Meantime, after dismissing his defense secretary Mark Esper (who had defied his order to deploy military troops during the Black Lives Matter protest actions near the White House), Trump went about replacing sub-Cabinet level officials at the Pentagon with “extreme Republican partisans.” The one he named as defense undersecretary for policy, the Guardian has reported, is a retired brigadier general who, as Fox News commentator, had called former president Barack Obama a “terrorist leader” (sounds familiar hereabouts).

Besides being concerned over what Trump can or will further do till the January inauguration rites, Biden, the Democrats and their volunteer grassroots campaigners have to do their best to win the two run-off senatorial races in Georgia on Jan. 5. Winning the two seats would produce a tie in the Senate membership. (As of now, Republicans hold 50 seats, Democrats 48.) With Kamala Harris as vice president presiding over the Senate, she can tilt the vote in favor of the Biden administration on every contested legislation or issue in the chamber.

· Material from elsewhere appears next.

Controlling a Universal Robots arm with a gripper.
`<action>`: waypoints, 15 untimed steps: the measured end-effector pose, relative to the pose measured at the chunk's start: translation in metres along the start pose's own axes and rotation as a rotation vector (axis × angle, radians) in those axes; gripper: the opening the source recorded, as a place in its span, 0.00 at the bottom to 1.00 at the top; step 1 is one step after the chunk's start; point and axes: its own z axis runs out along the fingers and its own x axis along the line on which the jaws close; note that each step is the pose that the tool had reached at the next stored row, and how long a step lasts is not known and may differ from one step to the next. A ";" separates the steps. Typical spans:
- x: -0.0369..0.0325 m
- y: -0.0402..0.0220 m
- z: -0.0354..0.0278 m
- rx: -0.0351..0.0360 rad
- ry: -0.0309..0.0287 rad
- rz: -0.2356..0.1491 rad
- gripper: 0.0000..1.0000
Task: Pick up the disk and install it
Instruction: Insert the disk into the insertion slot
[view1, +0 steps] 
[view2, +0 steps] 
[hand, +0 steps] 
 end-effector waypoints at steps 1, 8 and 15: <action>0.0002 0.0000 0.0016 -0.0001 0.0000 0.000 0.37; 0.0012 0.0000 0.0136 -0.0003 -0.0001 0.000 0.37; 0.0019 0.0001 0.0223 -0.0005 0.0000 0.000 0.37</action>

As was shown during the two-term Obama administration, Republican control of the Senate hobbled the passage of Obama’s key legislative measures. The Democrats have retained control of the House of Representatives. (Democrats hold 218 majority seats; Republicans have 202.)

Biden has maintained a tiny vote lead in Georgia: 49.5 percent over Trump’s 49.2 percent. The state was solidly Republican when Trump took office in 2016; it has edged closer to the Democrats in 2020 mainly because of the assiduous groundwork of Black women voters, led by Stacey Abrams (whom Biden had considered for running mate).

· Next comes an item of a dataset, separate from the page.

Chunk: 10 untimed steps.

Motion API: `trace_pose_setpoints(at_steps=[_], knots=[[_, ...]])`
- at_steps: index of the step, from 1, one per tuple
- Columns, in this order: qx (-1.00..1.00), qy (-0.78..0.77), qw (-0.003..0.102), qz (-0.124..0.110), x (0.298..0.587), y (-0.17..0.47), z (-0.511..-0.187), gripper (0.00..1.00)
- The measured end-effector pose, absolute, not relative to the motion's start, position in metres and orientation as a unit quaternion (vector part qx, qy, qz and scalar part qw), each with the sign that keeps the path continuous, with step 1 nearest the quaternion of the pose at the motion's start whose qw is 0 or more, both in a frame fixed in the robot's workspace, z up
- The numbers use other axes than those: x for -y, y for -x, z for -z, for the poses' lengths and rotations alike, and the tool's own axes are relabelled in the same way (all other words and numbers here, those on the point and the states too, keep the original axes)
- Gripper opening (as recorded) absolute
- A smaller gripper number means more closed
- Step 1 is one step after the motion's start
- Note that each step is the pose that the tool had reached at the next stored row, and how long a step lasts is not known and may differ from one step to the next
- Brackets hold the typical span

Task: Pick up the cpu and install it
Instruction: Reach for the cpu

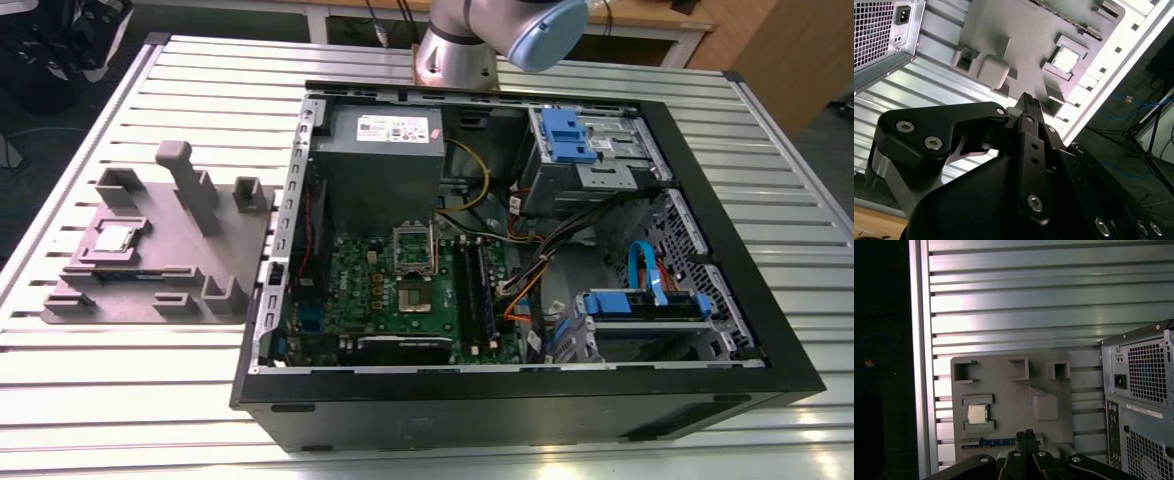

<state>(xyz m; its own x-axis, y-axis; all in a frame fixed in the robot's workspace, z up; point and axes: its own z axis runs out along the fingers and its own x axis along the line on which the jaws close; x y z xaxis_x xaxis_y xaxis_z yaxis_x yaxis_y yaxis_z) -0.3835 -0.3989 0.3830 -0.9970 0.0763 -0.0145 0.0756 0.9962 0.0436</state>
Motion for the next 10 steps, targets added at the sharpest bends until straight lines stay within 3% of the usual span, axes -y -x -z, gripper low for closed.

Abrams, along with organizers of Black Voters Matter and various other groups, have not only carried out relentless organizing and registering people of color in Georgia but in other states as well. Their work, combined with the organizing and campaigning for the Biden-Harris team by progressives (led by Rep. Alexandria Ocasio-Cortez and her “squad”) who had supported the candidacies of Senators Bernie Sanders and Elizabeth Warren in the primaries, accounted for the huge increase in Democratic votes among people of color, including Biden’s winning in Pennsylvania and Arizona. But Trump has also won more Black men and Latino support, particularly among Cuban-Americans in Florida.

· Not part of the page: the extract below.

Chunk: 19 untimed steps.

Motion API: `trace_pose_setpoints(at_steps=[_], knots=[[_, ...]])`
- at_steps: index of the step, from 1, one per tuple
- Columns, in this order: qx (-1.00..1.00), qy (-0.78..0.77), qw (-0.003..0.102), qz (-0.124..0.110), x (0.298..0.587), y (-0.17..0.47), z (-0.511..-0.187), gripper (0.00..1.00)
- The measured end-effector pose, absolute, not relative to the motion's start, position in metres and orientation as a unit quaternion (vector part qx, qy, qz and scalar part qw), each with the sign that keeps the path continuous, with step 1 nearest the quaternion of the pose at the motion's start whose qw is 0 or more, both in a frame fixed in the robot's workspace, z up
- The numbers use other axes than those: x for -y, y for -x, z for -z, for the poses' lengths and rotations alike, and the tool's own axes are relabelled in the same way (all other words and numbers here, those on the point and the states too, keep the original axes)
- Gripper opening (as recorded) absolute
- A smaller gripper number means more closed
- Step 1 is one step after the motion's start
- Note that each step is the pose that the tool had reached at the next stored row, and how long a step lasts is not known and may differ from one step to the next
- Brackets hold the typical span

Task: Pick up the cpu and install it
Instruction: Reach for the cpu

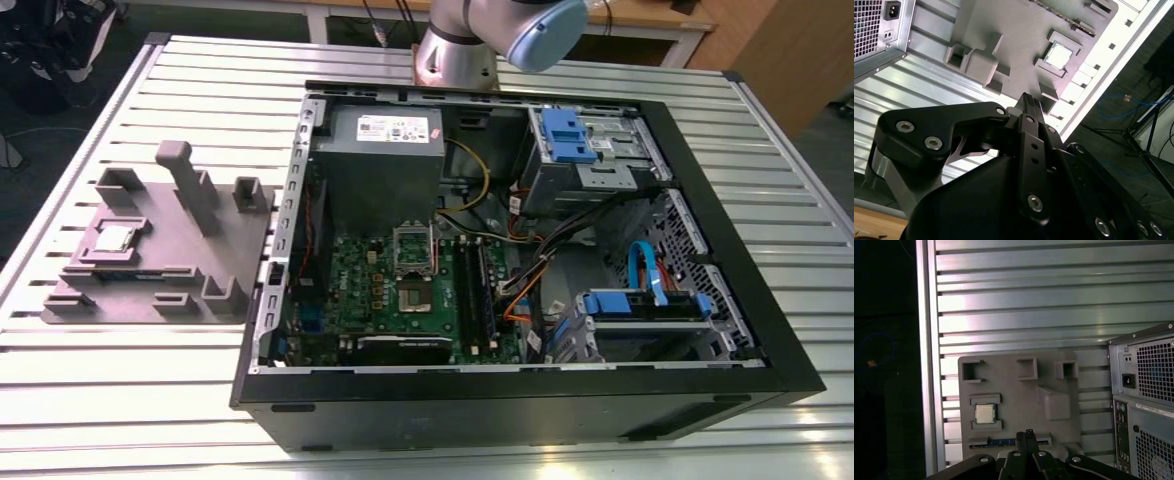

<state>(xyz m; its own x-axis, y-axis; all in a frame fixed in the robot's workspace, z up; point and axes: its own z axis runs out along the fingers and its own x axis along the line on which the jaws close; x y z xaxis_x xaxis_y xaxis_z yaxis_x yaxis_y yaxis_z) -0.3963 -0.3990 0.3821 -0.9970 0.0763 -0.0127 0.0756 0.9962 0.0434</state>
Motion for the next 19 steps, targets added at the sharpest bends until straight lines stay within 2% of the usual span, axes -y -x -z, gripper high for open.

These groups have realized the power of grassroots organizing transformed into electoral votes to push for progressive changes in government policies and programs. With the projected increase to 51 percent share in US population by people of color in 2030 – including Filipino-Americans – one can imagine their potential role in the nation’s politics and in society henceforth, as they sustain their organizing and mobilizing on several fronts: against worsening inequality, racism, policing and police brutality, and for confronting the climate crisis, among others.

The progressives have already served notice that they want significant participation in a Biden government. This has raised concerns among the liberal and conservative Democrats. Biden – who has promised to unite the American people and to heal the divisions among them, exacerbated under the Trump presidency – has to start by resolving the differences within the Democratic party.

It’s a big challenge to the veteran politician, who spent 36 years as senator and eight years as vice president, with a reputation for consensus-building and moderate views.  His next moves will be closely watched.